Russia will not cancel plans to deliver an air-defence system to Syria despite Western opposition in order to help deter foreign intervention in the two-year-old conflict, according to the country's deputy foreign minister.
Speaking in Moscow on Tuesday, Deputy Foreign Minister Sergei Ryabkov also accused the EU of "throwing fuel on the fire" by letting its own arms embargo on Syria expire.
"We think this delivery is a stabilising factor and that such steps in many ways restrain some hotheads from exploring scenarios in which this conflict could be given an international character with participation of outside forces," Ryabkov said.
Israel and France had urged Moscow to refrain from sending high-precision S-300 missile systems to President Bashar al-Assad's government in its campaign against opposition fighters.
Russian officials have not disclosed whether S-300s have actually been sent to Syria and Ryabkov would not specify.
"I can't confirm or deny that these deliveries have taken place. I can only say that we will not disavow them," he said.
"We see that this issue worries many of our partners but we have no basis to review our position in this sphere."

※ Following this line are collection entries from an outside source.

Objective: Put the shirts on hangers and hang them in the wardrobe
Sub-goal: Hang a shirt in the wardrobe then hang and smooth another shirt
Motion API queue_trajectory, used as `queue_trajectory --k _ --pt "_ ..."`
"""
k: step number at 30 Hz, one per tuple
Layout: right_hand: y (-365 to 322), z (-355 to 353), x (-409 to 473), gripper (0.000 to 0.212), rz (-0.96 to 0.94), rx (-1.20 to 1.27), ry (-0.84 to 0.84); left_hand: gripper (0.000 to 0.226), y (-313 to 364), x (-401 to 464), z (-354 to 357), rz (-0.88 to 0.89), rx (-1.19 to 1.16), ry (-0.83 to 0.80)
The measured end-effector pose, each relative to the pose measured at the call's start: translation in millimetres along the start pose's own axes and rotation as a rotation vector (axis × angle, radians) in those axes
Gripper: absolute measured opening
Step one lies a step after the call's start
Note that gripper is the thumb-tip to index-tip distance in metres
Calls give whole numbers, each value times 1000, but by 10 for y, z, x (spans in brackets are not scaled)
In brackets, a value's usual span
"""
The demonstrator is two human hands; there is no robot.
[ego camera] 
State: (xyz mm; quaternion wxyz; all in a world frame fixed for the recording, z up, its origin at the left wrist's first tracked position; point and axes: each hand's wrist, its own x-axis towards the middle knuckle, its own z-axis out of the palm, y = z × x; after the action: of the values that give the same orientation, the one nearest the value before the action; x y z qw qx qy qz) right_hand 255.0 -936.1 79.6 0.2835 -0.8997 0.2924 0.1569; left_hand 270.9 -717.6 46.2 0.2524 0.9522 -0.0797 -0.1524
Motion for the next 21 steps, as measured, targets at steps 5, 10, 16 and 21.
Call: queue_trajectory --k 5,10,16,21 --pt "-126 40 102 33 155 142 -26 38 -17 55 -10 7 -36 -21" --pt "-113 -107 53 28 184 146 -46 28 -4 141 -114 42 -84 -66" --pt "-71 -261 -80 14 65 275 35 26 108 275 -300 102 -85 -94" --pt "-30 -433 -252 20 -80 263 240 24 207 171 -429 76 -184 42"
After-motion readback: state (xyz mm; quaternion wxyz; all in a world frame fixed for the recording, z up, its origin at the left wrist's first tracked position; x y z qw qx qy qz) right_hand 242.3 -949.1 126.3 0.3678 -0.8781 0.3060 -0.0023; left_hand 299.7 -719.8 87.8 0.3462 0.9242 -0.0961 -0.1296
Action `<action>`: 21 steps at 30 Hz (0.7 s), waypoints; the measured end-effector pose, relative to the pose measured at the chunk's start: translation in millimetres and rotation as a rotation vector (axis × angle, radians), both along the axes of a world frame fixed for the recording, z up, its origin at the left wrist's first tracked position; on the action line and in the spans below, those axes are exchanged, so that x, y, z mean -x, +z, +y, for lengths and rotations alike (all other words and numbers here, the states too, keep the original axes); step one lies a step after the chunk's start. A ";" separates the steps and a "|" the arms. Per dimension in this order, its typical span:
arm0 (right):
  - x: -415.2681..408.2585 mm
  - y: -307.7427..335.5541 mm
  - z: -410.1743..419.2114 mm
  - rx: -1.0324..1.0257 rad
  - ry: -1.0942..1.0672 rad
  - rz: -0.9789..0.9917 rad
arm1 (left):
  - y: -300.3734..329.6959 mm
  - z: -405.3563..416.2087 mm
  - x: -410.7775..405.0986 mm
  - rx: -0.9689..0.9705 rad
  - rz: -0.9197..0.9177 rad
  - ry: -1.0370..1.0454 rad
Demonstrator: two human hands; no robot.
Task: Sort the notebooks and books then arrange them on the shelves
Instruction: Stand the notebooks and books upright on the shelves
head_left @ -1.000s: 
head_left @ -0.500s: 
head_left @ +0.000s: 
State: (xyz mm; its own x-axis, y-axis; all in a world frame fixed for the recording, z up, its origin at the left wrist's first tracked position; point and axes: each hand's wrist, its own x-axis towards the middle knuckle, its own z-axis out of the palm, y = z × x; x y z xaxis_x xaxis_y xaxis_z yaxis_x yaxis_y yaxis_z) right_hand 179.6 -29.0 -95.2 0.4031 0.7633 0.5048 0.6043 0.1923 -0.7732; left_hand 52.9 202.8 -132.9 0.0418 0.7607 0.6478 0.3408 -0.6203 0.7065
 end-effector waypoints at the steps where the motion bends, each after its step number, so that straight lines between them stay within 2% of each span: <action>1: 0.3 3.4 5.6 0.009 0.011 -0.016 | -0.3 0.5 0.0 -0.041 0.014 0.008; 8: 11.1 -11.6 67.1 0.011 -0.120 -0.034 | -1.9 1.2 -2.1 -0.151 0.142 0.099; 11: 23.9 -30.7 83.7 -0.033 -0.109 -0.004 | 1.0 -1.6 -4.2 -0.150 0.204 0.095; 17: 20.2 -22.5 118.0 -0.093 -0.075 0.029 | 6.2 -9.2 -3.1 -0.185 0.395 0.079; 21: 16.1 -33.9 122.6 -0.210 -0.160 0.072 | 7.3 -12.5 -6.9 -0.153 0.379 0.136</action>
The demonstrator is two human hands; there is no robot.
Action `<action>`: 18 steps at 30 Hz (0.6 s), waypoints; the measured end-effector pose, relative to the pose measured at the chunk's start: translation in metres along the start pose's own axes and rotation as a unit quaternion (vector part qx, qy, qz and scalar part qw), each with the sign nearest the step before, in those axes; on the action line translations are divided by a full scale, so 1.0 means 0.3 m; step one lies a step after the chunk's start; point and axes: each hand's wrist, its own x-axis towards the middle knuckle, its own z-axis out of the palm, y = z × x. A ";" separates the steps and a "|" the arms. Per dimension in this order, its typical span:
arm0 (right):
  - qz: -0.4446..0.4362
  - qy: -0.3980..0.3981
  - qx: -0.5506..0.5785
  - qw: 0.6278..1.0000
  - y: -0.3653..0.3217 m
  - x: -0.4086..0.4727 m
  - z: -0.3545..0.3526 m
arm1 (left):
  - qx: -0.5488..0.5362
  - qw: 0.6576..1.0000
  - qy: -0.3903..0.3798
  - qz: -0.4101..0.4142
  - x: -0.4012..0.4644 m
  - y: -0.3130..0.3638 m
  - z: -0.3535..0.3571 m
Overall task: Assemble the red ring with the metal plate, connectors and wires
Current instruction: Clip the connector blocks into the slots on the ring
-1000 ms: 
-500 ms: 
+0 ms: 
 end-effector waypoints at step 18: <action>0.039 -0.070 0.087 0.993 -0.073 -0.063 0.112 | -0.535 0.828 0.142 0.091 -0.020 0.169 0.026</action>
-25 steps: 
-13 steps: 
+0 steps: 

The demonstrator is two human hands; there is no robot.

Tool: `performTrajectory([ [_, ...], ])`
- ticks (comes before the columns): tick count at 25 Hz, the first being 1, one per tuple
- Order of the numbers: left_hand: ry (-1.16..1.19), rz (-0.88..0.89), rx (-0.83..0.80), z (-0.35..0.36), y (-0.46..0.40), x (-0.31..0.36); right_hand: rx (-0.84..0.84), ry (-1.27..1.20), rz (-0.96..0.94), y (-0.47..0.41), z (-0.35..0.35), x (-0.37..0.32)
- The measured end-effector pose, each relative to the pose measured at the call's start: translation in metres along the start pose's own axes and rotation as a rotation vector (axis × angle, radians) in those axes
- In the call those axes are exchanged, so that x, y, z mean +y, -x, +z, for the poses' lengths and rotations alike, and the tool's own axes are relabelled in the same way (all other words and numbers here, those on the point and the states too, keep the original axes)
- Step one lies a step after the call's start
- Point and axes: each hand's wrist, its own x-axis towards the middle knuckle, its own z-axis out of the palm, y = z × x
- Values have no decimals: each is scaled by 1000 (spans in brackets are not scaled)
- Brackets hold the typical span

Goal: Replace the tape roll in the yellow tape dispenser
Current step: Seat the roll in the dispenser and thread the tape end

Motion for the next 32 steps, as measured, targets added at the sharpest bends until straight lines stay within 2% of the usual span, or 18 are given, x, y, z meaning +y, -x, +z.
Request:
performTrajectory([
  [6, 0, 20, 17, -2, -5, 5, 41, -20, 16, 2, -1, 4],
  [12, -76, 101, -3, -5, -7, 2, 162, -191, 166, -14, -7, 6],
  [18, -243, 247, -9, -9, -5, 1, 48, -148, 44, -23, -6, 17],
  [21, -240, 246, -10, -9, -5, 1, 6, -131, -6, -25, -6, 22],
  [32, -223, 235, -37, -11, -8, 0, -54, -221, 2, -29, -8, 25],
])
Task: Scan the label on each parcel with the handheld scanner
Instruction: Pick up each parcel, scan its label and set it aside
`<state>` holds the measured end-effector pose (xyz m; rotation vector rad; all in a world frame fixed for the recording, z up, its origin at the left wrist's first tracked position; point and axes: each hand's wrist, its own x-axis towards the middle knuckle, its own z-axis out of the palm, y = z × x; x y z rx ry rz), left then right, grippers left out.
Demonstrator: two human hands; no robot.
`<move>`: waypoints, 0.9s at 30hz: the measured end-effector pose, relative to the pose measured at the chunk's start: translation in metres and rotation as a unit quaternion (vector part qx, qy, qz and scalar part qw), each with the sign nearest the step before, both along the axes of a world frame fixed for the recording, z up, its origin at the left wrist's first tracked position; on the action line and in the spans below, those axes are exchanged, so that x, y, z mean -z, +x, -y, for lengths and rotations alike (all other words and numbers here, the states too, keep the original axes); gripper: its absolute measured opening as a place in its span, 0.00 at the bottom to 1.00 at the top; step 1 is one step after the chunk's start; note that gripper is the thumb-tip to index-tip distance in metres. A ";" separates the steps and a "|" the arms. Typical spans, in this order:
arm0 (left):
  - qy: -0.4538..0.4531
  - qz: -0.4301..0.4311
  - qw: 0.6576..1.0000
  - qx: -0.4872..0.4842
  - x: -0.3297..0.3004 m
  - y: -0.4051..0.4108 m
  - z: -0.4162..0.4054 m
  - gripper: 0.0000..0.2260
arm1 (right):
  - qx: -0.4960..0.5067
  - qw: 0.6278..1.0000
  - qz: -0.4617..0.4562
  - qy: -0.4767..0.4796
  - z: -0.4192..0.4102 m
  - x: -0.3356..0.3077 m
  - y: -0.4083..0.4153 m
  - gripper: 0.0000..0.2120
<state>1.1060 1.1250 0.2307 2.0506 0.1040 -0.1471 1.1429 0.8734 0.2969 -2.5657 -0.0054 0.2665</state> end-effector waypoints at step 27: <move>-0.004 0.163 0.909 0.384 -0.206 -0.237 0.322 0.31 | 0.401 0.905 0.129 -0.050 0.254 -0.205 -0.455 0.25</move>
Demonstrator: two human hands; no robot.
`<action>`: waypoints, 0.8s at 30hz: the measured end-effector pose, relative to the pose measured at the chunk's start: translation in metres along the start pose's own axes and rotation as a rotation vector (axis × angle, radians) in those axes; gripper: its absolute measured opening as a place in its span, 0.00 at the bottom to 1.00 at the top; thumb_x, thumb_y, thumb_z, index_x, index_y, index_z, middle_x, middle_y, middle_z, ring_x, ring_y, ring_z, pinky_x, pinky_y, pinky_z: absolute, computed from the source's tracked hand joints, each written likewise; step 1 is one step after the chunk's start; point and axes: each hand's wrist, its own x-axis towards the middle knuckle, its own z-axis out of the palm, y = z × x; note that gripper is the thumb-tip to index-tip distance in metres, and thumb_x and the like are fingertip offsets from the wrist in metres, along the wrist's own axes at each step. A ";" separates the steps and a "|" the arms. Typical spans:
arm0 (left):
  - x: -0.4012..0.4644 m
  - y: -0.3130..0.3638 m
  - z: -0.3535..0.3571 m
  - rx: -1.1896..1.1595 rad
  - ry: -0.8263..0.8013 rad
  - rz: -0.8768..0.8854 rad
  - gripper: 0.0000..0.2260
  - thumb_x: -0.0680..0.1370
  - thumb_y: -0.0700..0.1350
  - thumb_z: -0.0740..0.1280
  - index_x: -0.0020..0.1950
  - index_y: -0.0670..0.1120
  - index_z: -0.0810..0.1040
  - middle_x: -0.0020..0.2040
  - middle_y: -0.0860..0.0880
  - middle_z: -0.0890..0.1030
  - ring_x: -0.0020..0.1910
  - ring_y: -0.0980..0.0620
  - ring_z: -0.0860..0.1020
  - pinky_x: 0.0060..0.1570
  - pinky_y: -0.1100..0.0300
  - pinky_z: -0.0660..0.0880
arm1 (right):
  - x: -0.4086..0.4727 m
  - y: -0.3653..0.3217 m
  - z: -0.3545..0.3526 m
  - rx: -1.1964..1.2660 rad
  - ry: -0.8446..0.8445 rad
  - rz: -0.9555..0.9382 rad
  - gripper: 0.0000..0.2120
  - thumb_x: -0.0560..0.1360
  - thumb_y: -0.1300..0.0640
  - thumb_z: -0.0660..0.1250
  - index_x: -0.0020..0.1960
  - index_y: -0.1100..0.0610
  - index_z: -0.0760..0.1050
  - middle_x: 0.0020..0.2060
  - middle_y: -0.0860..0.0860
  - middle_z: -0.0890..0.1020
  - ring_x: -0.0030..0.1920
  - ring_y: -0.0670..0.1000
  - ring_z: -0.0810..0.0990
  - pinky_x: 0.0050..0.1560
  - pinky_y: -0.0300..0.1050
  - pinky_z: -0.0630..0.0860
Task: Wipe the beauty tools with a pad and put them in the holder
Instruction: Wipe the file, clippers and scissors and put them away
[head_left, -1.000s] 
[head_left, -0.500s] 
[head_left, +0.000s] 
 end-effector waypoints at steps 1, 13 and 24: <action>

Moshe Yaalon, the Israeli defence minister, said on Tuesday that S-300s had not left Russia yet, seeming to contradict Israel's air force chief, who said last week the shipment of the missiles was on its way to Syria.
Russia has been Assad's most powerful ally during the 26-month-old conflict, opposing sanctions and blocking, with China, three Western-backed UN Security Council resolutions meant to pressure the Syrian government to stop fighting.
Russia has vehemently opposed military intervention or arming Syrian rebels while defending its right to deliver arms to the government, its long-time client - though it says it has been supplying only defensive weapons under existing contracts.
Earlier Ryabkov said the EU's failure to renew an arms embargo on Syria would undermine the chances for peace talks that Moscow and Washington are trying to organise.
Both the Syrian government and the opposition have agreed in principle to enter direct talks in the Swiss city of Geneva next month.
Assad’s regime has been using extensive firepower against lightly armed rebel factions.
More than 94,000 people have died since the uprising against Assad's regime erupted in March 2011, according to the latest UN figures.